(Items listed in a dataset)
---

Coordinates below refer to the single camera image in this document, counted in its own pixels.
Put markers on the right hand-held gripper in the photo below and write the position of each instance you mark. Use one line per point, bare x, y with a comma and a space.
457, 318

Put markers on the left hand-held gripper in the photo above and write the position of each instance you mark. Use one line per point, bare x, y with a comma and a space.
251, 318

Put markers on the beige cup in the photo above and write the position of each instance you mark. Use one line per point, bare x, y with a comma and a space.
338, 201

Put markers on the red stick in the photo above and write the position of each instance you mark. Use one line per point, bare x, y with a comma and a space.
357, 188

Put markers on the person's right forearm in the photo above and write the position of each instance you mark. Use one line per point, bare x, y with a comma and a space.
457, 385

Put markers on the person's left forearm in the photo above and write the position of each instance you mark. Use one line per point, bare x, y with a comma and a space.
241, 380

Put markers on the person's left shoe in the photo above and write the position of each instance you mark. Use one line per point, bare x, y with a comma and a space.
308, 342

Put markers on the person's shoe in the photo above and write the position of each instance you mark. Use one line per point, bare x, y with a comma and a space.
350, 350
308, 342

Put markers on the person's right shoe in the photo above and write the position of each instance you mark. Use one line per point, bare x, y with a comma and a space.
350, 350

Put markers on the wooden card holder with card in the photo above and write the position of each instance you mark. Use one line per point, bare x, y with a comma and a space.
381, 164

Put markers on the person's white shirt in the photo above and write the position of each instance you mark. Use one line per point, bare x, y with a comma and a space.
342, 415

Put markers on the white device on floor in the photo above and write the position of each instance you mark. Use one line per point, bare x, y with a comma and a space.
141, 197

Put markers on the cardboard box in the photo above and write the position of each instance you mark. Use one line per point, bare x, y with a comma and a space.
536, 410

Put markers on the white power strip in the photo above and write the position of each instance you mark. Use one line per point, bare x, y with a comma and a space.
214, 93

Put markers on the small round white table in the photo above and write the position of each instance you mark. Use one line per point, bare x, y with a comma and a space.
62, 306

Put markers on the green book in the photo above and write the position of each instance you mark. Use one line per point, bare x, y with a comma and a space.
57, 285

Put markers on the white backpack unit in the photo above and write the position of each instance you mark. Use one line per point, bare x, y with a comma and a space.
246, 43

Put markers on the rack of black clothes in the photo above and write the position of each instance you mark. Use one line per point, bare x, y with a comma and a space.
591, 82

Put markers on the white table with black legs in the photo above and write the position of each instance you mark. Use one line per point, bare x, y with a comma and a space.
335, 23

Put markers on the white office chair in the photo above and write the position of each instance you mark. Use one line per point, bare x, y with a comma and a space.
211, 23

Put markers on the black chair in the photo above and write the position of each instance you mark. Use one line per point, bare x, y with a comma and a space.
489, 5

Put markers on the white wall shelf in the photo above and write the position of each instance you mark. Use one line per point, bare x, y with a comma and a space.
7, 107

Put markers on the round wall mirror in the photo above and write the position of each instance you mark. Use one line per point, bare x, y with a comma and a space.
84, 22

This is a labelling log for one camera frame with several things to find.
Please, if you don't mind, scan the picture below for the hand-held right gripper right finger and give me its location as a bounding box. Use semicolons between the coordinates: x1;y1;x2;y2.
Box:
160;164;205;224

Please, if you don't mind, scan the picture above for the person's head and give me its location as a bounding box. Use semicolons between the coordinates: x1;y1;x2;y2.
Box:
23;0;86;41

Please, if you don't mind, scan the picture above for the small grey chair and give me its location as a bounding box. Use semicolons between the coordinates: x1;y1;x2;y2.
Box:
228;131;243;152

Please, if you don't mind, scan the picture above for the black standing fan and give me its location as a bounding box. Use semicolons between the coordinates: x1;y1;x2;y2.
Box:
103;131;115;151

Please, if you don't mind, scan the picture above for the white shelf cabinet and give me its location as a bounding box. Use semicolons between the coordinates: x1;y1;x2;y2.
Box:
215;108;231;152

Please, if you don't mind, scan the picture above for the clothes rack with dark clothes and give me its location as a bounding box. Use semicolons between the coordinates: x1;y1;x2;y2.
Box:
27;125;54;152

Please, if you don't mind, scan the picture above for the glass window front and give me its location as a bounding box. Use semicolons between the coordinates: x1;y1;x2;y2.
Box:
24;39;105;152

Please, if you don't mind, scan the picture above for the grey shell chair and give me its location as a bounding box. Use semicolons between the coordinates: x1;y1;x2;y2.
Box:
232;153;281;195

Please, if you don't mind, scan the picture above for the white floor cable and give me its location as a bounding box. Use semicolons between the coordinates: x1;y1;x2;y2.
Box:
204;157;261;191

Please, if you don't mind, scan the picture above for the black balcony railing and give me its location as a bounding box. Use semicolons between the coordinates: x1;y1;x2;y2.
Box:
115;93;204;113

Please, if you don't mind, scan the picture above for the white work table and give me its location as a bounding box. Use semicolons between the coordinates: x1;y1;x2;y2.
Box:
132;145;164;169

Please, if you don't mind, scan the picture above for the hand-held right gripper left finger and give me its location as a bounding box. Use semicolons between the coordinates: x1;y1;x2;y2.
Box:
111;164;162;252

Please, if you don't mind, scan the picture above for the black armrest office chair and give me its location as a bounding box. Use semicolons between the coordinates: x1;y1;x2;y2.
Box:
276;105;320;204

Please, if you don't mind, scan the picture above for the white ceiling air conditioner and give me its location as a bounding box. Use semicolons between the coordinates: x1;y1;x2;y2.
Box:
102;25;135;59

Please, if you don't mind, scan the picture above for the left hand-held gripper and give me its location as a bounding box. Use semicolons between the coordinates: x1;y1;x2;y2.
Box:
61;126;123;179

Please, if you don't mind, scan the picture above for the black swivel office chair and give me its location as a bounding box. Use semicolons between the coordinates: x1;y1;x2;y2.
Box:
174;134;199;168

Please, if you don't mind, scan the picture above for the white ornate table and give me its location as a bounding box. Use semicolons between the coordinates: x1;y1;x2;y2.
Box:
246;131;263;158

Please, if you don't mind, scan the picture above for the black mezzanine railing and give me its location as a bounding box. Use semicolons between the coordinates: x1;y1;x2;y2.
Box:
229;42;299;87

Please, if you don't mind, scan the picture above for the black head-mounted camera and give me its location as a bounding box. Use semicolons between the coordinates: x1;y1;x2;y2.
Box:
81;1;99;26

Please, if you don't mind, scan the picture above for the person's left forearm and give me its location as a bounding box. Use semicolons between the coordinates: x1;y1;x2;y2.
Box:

---

> [Required work] What are the lines above, starting at the one with "the black balcony" and ending at the one with "the black mezzanine"? Give them again exactly, and only them.

> [Task result]
Please, if you don't mind, scan the picture above for the black balcony railing and give me its location as a bounding box. Use semicolons between the coordinates: x1;y1;x2;y2.
Box:
115;93;204;113

Please, if you don't mind, scan the picture above for the white work table and give me its location as a bounding box. Use semicolons between the coordinates: x1;y1;x2;y2.
Box:
132;145;164;169

Please, if you don't mind, scan the picture above for the hand-held right gripper left finger and give me its location as a bounding box. Use semicolons between the coordinates: x1;y1;x2;y2.
Box:
111;164;162;252

Please, if you don't mind, scan the picture above for the black armrest office chair and give me its location as a bounding box. Use semicolons between the coordinates: x1;y1;x2;y2.
Box:
276;105;320;204

Please, if you don't mind, scan the picture above for the white ceiling air conditioner and give me its location as a bounding box. Use semicolons between the coordinates: x1;y1;x2;y2.
Box:
102;25;135;59

Please, if you don't mind, scan the picture above for the left hand-held gripper and give me its location as a bounding box. Use semicolons between the coordinates: x1;y1;x2;y2.
Box:
61;126;123;179

Please, if you don't mind, scan the picture above for the black swivel office chair and give me its location as a bounding box. Use semicolons between the coordinates: x1;y1;x2;y2.
Box:
174;134;199;168

Please, if you don't mind, scan the picture above for the white ornate table and give me its location as a bounding box. Use semicolons between the coordinates: x1;y1;x2;y2.
Box:
246;131;263;158

Please, if you don't mind, scan the picture above for the black mezzanine railing and give me its location as a bounding box. Use semicolons between the coordinates: x1;y1;x2;y2.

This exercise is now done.